[What this task involves]: Report only how many lines in the material contain "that".

╭─ Data segment

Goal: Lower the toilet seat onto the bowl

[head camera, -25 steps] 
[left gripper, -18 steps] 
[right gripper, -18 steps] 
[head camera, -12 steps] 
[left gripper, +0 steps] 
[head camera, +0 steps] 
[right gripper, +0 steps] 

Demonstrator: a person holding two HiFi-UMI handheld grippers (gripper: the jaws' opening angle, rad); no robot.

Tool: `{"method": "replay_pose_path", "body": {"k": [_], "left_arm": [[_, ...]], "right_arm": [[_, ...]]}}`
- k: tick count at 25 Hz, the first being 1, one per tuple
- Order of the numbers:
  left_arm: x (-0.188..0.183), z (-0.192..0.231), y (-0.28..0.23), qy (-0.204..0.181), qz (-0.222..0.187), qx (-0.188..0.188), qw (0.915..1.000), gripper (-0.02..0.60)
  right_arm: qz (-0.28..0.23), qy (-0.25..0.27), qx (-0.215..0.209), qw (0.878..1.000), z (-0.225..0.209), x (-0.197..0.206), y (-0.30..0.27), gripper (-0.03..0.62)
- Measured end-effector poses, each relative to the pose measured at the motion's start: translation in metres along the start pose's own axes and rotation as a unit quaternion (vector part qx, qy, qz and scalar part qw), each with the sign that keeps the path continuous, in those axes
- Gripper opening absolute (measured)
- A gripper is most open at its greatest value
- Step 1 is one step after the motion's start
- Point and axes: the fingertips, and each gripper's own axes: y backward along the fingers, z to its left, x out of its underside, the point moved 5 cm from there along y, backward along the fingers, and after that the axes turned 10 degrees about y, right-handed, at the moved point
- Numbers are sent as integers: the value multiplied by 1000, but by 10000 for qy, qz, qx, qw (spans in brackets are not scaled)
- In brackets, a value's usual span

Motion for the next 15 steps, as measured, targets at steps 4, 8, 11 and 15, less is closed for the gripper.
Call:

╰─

[Response for this exercise]: 2